With funds from the Baxter Foundation, Hollenberg then conducted a study of what the islanders eat and drink. “The most outstanding finding was the fact that most them consume cocoa as their major drink and do so every day,” he reports, “Many Kuna, in that hot and humid climate, probably drink more than five cups per day.”
Tests by Mars reveal Kuna cocoa to be much richer in flavanols than any available in stores in the United States or Western Europe. That’s because of handling after harvest and processing to improve taste and appearance.
The flavanol family also has caught the world’s attention as an ingredient of red wine and some teas, and flavanols are considered to be at least partially responsible for these beverages’ reputation for lowering the risk of heart disease and even extending life span.
In another big surprise, lab tests reveal that Kuna cocoa stimulates the body to produce something called nitric oxide, a notorious compound present in cigarette smoke and automobile exhausts. However, NO, as it is also called, has a good side. “It turns out to be part of an internal regulatory system that operates in the heart, blood vessels, brain, penis, liver, pancreas, lungs, eyes, and likely every other organ in the body,” says Thomas Michel, a professor of medicine at Harvard Medical School who was one of the first to recognize the wonders of NO. “It is a versatile gas that could lead to new treatments for high blood pressure, blocked arteries, congestive heart failure, stroke, dementia, and impotence.” (See April 2, 1993, Gazette)
To sum it up, nitric oxide relaxes blood vessels to allow an increased flow of blood and oxygen to the heart, brain, and other organs of the body. Hollenberg thinks that flavanols somehow activate a gene or genes that make NO.

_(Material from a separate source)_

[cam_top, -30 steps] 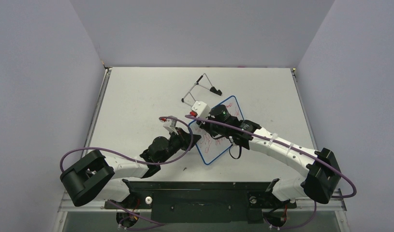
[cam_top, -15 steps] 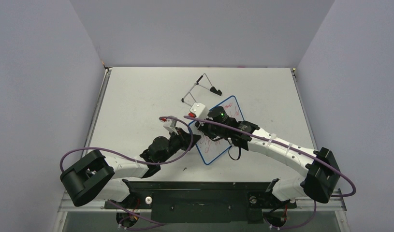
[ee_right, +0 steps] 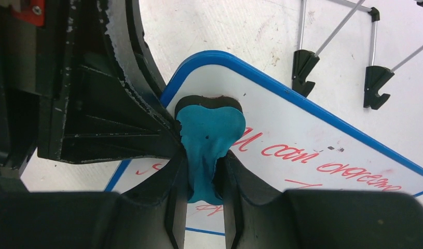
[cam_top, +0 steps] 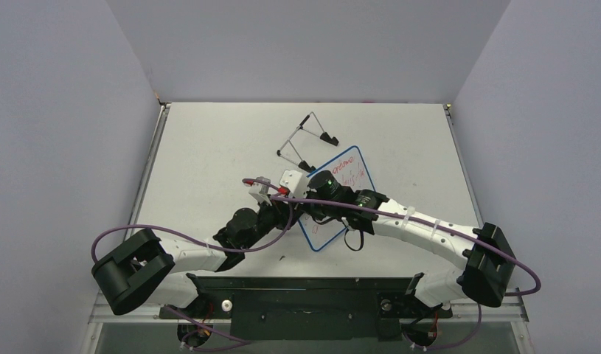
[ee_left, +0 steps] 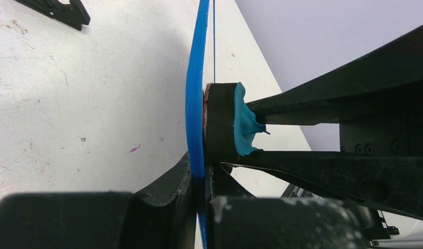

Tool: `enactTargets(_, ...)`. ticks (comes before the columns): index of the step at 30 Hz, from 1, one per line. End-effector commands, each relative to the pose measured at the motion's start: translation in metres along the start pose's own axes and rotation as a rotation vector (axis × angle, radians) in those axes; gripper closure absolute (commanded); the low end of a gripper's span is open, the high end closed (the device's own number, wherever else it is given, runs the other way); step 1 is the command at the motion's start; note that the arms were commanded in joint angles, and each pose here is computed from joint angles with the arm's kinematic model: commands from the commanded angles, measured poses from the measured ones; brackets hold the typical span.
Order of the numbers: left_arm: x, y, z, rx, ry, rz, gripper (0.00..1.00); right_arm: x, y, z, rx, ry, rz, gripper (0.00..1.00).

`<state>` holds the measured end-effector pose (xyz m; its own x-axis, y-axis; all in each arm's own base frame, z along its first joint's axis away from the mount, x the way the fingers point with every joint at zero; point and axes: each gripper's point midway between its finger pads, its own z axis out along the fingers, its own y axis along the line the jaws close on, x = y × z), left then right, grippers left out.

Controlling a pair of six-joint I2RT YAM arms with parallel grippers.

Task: Erase the whiteboard
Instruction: Erase the whiteboard at the center of the board.

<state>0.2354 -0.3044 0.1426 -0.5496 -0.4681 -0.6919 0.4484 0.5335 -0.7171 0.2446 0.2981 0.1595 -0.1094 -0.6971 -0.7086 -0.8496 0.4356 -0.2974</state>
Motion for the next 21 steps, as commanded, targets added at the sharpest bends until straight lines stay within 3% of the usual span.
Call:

Strokes and so-called vascular dementia involve restricted flow of blood to the brain, so Hollenberg and others naturally regard flavanol-rich cocoa as a possible treatment for those ills. Stroke is one of the world’s major killers, and dementias, including Alzheimer’s disease, afflict 10 percent of people over the age of 65.
One study, conducted with more than 1,300 elderly people in France, found that flavanoids, a larger category that includes flavanols, decreased the risk of dementia. In Holland, researchers followed 1,730 people aged 55 and older for six years. Their results suggest that a decreased flow of blood to the brain precedes and possibly contributes to the onset of dementia.

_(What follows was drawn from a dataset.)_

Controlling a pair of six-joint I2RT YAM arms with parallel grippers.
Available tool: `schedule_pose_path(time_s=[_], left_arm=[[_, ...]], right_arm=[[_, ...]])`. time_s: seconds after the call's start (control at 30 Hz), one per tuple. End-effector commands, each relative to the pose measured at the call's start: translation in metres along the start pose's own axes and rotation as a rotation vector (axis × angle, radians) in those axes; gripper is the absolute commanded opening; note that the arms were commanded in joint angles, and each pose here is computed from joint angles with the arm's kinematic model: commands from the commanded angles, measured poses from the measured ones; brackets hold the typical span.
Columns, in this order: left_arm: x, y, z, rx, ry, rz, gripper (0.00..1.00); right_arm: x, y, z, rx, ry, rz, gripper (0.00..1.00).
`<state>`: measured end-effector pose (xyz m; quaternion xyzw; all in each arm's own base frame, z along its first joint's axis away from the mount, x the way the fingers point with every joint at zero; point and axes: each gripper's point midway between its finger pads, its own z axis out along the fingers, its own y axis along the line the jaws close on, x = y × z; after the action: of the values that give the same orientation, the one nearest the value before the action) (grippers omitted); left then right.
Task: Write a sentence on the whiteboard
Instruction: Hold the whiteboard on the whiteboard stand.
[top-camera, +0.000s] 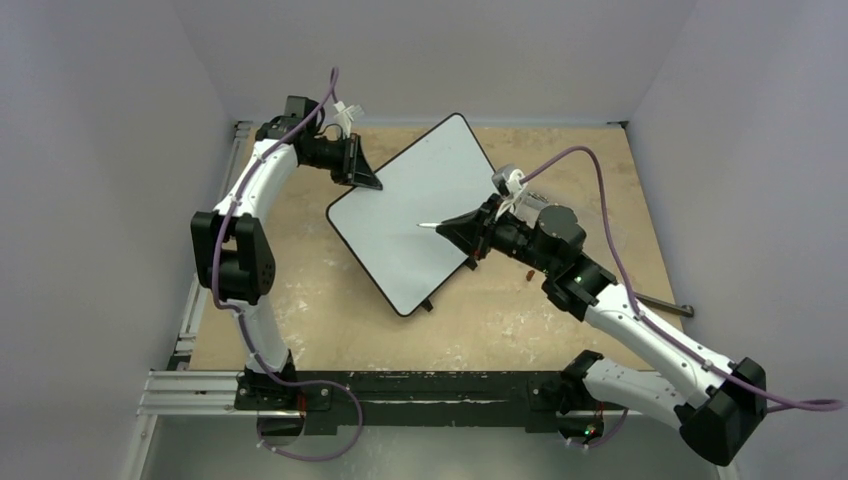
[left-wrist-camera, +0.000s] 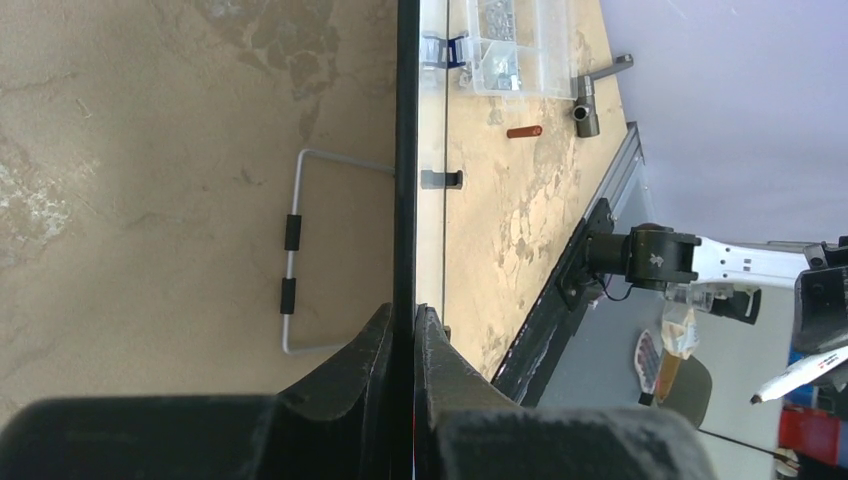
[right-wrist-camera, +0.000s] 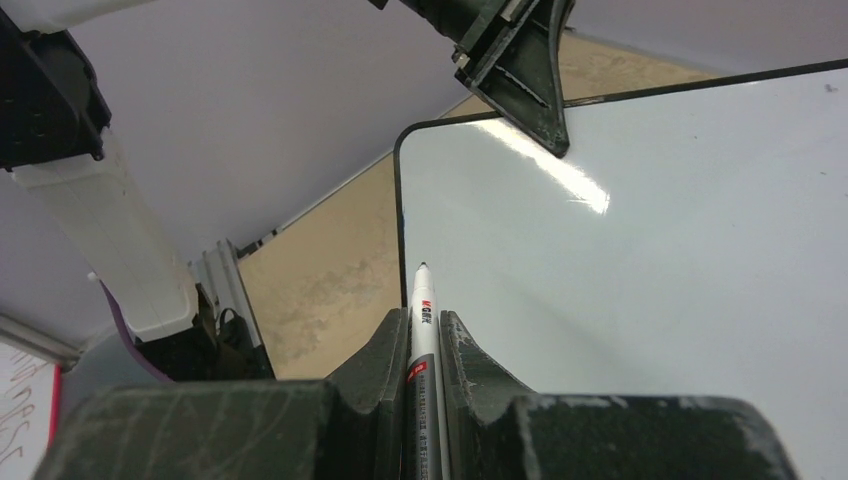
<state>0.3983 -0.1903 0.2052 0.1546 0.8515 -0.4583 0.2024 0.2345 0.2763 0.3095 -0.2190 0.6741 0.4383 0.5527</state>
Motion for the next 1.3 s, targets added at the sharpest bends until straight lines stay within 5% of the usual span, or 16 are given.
schedule_pose_path(time_s=[0.0, 1.27], left_arm=[[-0.009, -0.009, -0.010, -0.064, -0.044, 0.157, 0.00], [-0.010, -0.021, -0.014, -0.107, -0.077, 0.189, 0.00]], right_arm=[[-0.011, 0.017, 0.012, -0.123, -0.049, -0.057, 0.00], [0.019, -0.003, 0.157, -0.127, -0.061, -0.018, 0.00]])
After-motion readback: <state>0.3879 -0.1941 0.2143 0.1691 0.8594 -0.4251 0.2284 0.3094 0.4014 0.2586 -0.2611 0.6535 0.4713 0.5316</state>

In the United States, investigators have linked blood flow problems to certain brain areas of older people who rapidly progressed to Alzheimer’s. This raises the interesting possibility of turning back or slowing down both the rise in blood pressure and the loss of cognition with age.
Hollenberg did experiments in which healthy people more than 50 years old drank flavanol-rich cocoa. Blood flow increased in these elders just the way it did when he did the same type of test on healthy young people.

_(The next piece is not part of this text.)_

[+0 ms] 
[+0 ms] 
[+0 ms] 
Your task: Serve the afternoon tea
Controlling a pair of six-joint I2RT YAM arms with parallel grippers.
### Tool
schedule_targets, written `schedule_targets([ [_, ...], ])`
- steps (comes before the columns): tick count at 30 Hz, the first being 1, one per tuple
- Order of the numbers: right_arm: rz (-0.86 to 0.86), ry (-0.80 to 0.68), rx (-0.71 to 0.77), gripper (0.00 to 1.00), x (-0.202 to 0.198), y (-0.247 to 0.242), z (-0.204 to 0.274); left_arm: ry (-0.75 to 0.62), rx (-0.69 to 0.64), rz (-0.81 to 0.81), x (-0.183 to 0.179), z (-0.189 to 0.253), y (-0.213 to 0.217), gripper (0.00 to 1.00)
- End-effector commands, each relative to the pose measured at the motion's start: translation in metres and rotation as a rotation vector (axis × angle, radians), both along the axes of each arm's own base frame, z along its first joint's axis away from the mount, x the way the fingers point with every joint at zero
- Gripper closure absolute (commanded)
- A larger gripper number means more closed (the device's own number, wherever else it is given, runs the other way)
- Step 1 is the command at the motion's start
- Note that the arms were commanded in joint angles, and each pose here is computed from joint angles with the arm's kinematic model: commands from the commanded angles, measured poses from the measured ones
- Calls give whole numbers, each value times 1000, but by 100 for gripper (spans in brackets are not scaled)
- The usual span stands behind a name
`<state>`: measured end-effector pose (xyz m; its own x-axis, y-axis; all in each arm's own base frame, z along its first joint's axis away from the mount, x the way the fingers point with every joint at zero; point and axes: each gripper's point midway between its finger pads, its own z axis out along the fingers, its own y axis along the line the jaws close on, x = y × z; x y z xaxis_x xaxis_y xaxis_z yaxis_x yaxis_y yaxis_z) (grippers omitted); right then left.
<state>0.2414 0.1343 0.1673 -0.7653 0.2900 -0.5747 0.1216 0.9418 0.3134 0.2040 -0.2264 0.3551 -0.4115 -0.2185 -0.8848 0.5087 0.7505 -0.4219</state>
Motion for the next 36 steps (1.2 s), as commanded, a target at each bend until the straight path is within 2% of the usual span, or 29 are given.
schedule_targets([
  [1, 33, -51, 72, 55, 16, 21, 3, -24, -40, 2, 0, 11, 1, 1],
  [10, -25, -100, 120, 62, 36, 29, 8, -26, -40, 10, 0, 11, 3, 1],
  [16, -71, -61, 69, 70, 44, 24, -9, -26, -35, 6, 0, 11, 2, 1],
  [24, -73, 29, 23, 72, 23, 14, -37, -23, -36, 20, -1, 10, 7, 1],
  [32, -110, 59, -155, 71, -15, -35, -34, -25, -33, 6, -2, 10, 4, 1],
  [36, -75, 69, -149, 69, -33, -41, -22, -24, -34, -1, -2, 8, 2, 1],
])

“Among the elderly, cognitive decline is a growing public health issue with enormous medical and financial costs. The prospect of a targeted treatment to reverse the decline in cerebral blood flow that accompanies dementias is extremely promising,” Hollenberg told a Feb. 18 meeting of the American Association for the Advancement of Science during a session titled “The Neurobiology of Chocolate: A Mind-Altering Experience.”
He also described “exciting possibilities” for new types of flavanol drugs for treating type 2 diabetes and preeclampsia, a serious condition that affects about 7 percent of pregnant women in developed countries and more than twice that number in some African nations. In Kuna women, “the problem is very uncommon,” Hollenberg notes.
Finally, an article in the latest issue of the International Journal of Medical Science reports that Kuna who keep drinking cocoa in their home islands enjoy much lower death rates from heart attacks, strokes, diabetes, and cancer than those who move to mainland cities and suburbs.